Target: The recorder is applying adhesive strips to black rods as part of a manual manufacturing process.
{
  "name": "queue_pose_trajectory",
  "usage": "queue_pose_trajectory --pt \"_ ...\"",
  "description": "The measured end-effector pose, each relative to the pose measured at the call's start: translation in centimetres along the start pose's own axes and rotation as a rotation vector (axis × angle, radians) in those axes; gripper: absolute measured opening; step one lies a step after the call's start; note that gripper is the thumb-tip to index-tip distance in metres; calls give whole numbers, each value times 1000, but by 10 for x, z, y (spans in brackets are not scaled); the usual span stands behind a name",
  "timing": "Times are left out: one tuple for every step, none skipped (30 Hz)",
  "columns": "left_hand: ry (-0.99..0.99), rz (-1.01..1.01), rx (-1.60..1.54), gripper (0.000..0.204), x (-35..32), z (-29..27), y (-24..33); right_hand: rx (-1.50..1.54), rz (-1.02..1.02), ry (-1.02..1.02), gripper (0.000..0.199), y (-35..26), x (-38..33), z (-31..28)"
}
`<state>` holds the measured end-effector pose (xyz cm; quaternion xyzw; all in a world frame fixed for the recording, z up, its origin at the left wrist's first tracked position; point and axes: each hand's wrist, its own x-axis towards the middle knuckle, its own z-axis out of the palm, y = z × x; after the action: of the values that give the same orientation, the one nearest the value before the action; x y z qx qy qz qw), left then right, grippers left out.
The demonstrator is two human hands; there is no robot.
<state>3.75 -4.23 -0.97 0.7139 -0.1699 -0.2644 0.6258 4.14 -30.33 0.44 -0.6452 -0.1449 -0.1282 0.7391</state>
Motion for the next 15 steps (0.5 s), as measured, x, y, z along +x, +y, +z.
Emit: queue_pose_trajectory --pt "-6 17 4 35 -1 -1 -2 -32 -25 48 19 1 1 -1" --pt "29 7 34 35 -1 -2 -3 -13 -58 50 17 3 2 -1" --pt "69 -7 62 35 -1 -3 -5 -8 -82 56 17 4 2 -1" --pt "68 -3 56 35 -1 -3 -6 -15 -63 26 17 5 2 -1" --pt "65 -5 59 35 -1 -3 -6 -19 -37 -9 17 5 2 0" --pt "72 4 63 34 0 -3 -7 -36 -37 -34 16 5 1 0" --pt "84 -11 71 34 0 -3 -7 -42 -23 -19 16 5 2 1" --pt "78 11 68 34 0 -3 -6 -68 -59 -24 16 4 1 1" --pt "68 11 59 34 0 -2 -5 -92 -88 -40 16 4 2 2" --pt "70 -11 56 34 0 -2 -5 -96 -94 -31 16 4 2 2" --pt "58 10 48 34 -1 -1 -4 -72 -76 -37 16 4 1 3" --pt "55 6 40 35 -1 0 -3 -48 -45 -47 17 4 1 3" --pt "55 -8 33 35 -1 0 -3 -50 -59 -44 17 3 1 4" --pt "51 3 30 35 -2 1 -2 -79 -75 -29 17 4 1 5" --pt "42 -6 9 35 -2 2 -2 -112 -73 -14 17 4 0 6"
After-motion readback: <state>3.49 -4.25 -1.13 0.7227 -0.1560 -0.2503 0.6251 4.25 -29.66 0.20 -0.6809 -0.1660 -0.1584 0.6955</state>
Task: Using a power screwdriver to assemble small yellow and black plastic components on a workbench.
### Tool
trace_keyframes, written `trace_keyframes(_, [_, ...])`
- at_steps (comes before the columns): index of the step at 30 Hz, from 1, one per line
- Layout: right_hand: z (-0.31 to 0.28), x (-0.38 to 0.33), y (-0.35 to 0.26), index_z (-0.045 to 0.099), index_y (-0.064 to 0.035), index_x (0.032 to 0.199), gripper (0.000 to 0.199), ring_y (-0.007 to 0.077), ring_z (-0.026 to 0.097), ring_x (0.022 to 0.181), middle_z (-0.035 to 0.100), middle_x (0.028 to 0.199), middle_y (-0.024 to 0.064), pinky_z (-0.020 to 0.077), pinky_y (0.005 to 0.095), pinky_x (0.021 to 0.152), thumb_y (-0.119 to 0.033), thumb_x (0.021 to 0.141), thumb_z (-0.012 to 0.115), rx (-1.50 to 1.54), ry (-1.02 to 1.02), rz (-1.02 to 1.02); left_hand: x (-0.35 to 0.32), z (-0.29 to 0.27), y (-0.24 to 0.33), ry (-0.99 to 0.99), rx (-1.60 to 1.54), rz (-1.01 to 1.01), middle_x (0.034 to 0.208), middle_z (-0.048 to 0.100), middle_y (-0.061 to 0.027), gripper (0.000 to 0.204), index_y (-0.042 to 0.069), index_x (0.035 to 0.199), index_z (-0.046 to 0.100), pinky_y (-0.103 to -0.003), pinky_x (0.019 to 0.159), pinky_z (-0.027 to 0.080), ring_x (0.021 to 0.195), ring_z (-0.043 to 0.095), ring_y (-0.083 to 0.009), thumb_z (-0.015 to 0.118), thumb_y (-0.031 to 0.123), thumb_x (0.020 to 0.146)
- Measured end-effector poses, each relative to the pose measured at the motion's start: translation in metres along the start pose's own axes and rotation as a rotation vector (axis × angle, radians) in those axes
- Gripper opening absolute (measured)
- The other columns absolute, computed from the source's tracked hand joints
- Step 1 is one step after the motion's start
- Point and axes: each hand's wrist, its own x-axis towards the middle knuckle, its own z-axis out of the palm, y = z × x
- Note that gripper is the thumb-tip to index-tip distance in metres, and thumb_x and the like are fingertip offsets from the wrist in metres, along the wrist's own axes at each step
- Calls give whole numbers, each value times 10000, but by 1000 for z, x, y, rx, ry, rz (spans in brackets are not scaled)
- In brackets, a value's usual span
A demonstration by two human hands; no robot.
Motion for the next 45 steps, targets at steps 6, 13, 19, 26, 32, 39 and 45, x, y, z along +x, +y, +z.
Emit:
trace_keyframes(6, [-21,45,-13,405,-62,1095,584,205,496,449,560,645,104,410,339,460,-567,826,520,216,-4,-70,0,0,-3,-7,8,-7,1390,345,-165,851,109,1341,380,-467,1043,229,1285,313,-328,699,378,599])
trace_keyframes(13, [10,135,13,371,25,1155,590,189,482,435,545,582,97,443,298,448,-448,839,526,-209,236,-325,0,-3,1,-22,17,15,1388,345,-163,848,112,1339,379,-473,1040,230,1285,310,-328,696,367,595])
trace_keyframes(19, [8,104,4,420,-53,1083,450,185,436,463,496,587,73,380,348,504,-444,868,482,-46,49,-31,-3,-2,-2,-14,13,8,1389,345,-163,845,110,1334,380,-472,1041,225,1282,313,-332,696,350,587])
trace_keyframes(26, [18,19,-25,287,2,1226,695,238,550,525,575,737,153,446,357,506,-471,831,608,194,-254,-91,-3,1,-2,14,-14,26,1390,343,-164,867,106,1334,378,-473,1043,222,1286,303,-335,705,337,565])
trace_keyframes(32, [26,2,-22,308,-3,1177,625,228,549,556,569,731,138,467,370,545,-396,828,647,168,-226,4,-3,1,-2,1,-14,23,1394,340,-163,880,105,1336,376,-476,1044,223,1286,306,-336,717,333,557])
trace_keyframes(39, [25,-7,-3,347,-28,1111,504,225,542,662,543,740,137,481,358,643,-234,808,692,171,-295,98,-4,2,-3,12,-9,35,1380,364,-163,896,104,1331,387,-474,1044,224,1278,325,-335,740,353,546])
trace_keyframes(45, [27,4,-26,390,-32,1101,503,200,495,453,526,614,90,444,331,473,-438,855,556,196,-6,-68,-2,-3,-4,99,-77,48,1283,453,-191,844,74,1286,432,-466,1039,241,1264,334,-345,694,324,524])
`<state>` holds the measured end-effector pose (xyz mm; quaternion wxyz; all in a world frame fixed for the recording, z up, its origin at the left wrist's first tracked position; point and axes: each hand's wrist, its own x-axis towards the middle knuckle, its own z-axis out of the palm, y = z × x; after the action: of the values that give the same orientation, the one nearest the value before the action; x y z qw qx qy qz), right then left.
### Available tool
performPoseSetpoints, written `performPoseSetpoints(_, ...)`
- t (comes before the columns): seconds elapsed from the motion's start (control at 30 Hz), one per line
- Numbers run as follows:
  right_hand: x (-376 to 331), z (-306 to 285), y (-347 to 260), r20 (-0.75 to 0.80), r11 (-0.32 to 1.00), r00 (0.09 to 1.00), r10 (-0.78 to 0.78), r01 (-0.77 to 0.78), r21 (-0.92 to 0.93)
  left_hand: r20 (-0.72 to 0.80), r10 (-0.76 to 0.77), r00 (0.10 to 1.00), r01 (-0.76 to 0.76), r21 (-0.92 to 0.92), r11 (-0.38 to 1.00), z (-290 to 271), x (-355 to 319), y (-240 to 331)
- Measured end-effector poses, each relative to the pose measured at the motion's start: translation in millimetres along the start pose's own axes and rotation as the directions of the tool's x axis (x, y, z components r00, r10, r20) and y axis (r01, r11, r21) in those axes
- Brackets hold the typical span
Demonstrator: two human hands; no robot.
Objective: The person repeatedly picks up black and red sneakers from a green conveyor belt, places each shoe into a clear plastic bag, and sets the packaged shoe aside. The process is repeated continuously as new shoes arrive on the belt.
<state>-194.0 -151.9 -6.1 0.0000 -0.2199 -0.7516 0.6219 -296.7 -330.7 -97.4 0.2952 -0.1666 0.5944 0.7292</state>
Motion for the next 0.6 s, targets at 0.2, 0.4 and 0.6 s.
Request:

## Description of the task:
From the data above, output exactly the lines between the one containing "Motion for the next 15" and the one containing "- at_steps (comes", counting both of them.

## Answer below:
Motion for the next 15 steps (0.5 s), as measured, x, y, z along +x, +y, +z.
Emit: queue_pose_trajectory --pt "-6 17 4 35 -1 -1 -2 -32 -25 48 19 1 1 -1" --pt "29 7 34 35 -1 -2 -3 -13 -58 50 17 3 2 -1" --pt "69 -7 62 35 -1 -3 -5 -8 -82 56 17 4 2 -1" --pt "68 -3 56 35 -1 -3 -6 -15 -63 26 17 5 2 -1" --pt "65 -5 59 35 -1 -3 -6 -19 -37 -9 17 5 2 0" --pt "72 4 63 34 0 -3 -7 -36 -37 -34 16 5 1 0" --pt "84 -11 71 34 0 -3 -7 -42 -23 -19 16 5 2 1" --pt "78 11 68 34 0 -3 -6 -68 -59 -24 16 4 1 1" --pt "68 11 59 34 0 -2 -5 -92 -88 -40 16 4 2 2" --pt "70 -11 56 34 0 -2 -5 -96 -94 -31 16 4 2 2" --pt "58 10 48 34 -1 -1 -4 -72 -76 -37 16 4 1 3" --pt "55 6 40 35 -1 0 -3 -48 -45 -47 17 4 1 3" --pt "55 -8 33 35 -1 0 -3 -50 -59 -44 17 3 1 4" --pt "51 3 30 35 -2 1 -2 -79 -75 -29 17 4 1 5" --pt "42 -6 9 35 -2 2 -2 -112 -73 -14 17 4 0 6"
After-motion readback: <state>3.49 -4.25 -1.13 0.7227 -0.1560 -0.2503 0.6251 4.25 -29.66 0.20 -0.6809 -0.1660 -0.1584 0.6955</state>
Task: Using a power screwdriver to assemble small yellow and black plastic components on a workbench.
### Tool
trace_keyframes, written `trace_keyframes(_, [_, ...])`
- at_steps (comes before the columns): index of the step at 30 Hz, from 1, one per line

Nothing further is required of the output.